Я достал из холодильника лимон. Чайник на плите пыхнул паром.
— Вот хочу спросить… — торжественно начал я.
— Сначала спрошу я, — выставила вперёд нож бабушка. — Тут рэбусы.
Она встала, стряхнула шелуху в раковину, промыла луковицы, вернулась за стол и, разрезав каждую пополам, провела над препарированными овощами зажжённой спичкой — «забрать дух».
— Кто станет собирать… — возразил я, бабушка осеклась.
— Прoшу? — переспросила она.
— И почем Богоравная? — быстро выпалил я. В ответ бабушка дунула на спичку и задумчиво проследила за сизым дымком. Дым послушно изогнулся, наподобие сломанной кем-то буквы «Г».
— Лагуз[35], — сказали мы одновременно.
— Интуицыя, — досадливо произнесла бабушка, подпуская вздох.
— Откровенность, — обрадовался я. — Лагуз призывает вас рассказать всё, откровенно причём…
Бабушка прошлась по луковице ножом, тоненькие полукольца красиво осели на доску.
— Дай мне сльонзя и слоик чистый[36], — попросила бабушка. — «… прычом».
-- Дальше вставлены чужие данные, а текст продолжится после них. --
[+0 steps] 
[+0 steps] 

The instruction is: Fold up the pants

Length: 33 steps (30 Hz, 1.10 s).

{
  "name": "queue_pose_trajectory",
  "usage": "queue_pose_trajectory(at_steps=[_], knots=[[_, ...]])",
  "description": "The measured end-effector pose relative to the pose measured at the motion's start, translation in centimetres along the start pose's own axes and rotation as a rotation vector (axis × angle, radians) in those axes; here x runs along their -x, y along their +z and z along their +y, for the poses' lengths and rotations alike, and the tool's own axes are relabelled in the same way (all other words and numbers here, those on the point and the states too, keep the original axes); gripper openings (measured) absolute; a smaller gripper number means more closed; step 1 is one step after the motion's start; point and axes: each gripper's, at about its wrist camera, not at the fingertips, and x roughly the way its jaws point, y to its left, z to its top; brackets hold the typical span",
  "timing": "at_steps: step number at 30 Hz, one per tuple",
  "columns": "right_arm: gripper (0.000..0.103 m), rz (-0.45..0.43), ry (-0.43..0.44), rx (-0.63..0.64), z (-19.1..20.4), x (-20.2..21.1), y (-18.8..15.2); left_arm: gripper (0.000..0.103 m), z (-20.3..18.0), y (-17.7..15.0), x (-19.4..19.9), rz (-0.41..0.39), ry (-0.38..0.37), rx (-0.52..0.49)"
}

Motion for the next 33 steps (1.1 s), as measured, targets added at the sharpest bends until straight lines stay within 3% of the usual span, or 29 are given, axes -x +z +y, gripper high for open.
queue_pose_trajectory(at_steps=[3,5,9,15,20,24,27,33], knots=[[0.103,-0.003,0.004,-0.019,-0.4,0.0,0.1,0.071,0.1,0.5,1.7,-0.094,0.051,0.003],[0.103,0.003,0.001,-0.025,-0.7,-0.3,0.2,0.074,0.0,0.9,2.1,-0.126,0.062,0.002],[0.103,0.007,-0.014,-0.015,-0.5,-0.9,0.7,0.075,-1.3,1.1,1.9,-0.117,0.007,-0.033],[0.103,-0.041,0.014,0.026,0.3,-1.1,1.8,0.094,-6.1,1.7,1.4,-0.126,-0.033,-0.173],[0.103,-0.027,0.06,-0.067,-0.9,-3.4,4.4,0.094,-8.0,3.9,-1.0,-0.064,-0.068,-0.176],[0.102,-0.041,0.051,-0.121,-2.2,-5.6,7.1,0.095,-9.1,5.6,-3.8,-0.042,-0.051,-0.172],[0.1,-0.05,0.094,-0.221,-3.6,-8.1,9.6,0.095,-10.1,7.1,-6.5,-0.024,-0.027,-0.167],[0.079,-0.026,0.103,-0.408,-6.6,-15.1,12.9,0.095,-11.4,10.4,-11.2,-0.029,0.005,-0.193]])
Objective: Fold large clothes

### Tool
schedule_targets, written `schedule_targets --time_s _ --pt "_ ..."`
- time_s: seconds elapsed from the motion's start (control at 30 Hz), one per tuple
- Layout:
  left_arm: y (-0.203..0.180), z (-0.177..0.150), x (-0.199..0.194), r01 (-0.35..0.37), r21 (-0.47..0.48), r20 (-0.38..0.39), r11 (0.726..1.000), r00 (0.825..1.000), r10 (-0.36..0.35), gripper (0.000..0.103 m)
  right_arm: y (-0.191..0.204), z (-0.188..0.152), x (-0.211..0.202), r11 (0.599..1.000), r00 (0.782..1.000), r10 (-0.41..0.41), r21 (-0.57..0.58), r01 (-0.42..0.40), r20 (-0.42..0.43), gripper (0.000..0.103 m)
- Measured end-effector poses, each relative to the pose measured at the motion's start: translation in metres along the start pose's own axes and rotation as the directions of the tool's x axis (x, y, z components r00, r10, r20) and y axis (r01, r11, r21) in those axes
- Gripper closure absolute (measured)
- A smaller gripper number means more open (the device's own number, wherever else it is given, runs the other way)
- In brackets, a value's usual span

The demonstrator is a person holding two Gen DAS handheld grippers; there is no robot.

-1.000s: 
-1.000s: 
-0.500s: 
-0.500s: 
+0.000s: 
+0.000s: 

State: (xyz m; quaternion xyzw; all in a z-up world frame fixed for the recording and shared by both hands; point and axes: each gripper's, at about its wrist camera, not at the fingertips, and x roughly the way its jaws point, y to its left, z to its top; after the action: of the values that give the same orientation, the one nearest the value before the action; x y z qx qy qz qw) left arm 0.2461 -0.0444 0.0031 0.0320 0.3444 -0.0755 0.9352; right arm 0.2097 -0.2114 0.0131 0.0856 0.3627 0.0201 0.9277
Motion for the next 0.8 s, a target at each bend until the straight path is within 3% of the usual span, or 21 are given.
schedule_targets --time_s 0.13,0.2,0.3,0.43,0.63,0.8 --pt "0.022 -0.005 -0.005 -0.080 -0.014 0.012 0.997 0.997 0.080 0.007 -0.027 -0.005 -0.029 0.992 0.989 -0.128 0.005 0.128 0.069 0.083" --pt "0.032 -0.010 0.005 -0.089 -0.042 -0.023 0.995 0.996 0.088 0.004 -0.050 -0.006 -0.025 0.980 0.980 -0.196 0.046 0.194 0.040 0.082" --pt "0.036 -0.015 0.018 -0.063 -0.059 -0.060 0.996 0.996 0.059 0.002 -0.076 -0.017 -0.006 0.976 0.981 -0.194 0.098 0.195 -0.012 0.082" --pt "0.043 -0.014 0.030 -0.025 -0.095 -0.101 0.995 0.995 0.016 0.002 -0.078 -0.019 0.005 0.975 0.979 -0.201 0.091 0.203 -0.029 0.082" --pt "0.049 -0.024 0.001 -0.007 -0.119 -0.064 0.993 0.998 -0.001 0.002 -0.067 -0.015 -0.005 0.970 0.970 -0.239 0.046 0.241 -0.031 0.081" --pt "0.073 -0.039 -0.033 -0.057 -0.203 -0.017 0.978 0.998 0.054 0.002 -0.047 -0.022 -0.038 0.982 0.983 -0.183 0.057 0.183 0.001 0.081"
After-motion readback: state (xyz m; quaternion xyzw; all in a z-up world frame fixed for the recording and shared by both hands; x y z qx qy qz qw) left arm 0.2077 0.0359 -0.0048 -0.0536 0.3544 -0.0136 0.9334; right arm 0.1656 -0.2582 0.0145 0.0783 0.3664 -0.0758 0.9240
Я учуял её давнее и неукротимое желание отмолчаться — и обрадовался. Чистая банка нашлась в шкафу, в коридоре; селёдки уютно расположились в холодильнике.
Бабушка ссыпала лук на блюдце, обернула досточку целлофаном и принялась потрошить сельдей. Я заварил чай и укутал заварник полотенцем.
— Бабушка. — заметил я. — Молчали бы раньше… Теперь некстати. Поздновато.
— Недолюбливаю титулы, — заметила она и разрезала выпотрошенную селёдку на кусочки, — жебы обратиться, всегда есть имя.
— Имена меняются, — ответил я.
— Но мы нет, под каким бы ни скрылись, — парировала она, потроша вторую селёдку. — Про то хотела поговорить с тобой. Про укрывание.